WHAT YOU HAVE TO DO >>
Among the lines of the material, copy those that hold the string "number".
(INPUT MATERIAL)
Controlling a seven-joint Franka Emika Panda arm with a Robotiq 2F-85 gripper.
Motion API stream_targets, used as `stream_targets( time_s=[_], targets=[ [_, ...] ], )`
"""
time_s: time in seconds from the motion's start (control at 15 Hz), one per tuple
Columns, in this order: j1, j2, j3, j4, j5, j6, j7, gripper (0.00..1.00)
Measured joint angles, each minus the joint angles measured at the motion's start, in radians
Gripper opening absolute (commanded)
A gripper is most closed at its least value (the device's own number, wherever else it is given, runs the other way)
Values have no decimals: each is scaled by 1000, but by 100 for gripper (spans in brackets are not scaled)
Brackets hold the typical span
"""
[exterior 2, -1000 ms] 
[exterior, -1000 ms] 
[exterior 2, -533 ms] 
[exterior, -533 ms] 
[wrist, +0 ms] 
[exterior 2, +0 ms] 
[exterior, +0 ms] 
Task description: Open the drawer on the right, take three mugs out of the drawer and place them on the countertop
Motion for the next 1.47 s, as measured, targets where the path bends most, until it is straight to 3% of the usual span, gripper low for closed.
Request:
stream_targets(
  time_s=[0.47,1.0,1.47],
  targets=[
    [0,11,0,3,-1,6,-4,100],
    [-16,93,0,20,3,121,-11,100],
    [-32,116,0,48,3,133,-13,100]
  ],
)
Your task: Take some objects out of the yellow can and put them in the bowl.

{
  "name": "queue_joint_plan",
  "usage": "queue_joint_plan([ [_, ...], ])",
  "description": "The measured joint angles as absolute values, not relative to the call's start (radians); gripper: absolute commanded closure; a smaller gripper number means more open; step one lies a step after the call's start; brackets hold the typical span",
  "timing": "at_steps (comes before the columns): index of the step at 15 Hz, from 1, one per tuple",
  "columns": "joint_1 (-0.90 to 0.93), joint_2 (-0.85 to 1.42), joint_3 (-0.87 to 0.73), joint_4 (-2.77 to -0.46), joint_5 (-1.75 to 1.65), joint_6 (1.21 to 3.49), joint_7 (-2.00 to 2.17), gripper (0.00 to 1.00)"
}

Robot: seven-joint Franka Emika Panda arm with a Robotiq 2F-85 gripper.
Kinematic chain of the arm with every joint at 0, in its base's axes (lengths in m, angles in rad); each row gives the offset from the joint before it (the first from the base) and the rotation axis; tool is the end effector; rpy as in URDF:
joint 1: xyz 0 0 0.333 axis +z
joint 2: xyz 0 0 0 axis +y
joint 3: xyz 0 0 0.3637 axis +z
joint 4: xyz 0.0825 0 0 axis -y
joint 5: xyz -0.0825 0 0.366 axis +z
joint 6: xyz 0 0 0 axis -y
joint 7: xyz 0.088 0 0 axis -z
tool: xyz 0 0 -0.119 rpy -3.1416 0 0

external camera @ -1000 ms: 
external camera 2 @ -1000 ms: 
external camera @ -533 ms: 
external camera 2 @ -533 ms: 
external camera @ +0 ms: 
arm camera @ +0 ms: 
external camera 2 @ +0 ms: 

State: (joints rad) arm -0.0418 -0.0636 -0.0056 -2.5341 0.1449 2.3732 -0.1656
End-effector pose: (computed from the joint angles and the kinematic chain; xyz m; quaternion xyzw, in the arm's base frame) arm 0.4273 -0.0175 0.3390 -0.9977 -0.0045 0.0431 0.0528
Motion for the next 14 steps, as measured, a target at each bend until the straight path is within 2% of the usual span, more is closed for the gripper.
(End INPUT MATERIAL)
SOLUTION FOR THIS PROBLEM >>
A gripper is most closed at its least value (the device's own number, wherever else it is given, runs the other way)
  "description": "The measured joint angles as absolute values, not relative to the call's start (radians); gripper: absolute commanded closure; a smaller gripper number means more open; step one lies a step after the call's start; brackets hold the typical span",

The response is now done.